Because the human heart is sinful, there must be sanctions as well as incentives. There must be punishments as well as praise. Governments should exercise their power to protect the weak and to balance the interests of opposing power blocks. For example, many workers are pro-union, because they believe that unions protect the little guy. Many businessmen see unions as evil. The truth is that both big business and big labor, when left to themselves, become greedy for power and profit. Both have shown themselves willing to use ungodly tactics to further their own selfish self-interests.

Therefore, the doctrine of original sin helps us to be realists. We work toward temporary and limited solutions to fundamentally intractable problems, and we thrust aside all dreams of man-made utopias because we see that our social ills have spiritual dimensions.

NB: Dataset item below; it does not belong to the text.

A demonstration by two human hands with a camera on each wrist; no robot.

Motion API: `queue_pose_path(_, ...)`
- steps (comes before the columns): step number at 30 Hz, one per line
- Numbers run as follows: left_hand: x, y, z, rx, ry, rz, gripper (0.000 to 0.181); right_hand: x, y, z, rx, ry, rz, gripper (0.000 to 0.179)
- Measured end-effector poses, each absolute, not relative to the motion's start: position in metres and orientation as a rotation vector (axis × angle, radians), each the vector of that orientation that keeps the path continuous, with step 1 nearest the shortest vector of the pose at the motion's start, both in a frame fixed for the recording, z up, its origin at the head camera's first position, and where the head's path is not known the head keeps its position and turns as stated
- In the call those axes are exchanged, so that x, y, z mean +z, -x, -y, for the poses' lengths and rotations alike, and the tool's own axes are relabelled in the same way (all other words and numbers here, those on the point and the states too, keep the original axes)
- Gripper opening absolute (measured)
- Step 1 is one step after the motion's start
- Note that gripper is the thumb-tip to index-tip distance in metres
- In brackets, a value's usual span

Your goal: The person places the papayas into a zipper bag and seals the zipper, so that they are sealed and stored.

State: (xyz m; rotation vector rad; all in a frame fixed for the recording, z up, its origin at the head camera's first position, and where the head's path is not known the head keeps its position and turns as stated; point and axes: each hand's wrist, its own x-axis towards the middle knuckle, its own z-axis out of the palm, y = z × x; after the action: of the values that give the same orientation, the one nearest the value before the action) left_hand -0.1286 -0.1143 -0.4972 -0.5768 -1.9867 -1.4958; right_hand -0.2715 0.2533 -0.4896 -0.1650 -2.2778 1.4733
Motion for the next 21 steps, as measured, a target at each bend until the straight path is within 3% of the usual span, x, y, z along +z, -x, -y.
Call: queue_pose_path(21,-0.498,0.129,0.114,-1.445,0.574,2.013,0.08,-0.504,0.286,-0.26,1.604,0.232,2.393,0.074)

Finally, the doctrine of original sin sounds the death knell for all forms of self-help religion. Do we want to be better than we are? We need to be rescued by a power beyond ourselves. The Bible says that God forgives our sins when we trust in Jesus Christ. Furthermore, we "receive the promise of the [Holy] Spirit through faith" (Galatians 3:14), and "the fruit of the Spirit is love, joy, peace, patience, kindness, goodness, faithfulness, gentleness, self-control" (Galatians 5:22-23).

That is what the modern world really needs, and that is what we need as individuals. As I point out in my book The Beauty of God for a Broken World, we must understand the Bible’s teaching on sin if we want our lives to be invaded by the beauty of God.


  1. I couldn't help but crack up when I read the comment beneath your name, "I'm a kindly Calvinist, not the mad dog type." I wanted to say in jest, you mean there are kindly Calvinists? Pastor, you must be one of the FEW exceptions. LOL! - Darlene

  2. Hi, Darlene. I'm also a Calvinist with a warped sense of humor (Farside, Dilbert, Calvin & Hobbes). I can call an Arminian, "Brother," and I can learn from an Eastern Orthodox theologian with whom I have many disagreements.

  3. Pastor, you said, "I can learn from an Eastern Orthodox theologian with whom I have many disagreements."

    I would say something very similar in that I can learn from a Calvinist theologian with whom I have many disagreements. :) I was received into the Orthodox Church on Lazarus Saturday of this year. Yet, I see the hand print of God upon each step of my journey of faith.

    One thing, among many, that I have come to appreciate as an Orthodox Christian is the rule/practice of fasting and praying. There are matters for which our Lord Jesus specifically instructed us to pray and fast. Being united as a church in fasting and praying has made the reality of our connectedness as the body of Christ even more meaningful.

  4. Interesting. I didn't know you were Orthodox. Unfortunately, fasting and prayer as a congregation would seem foreign to many in my circles. However, I think the last decade or two has seen a revival of interest in fasting.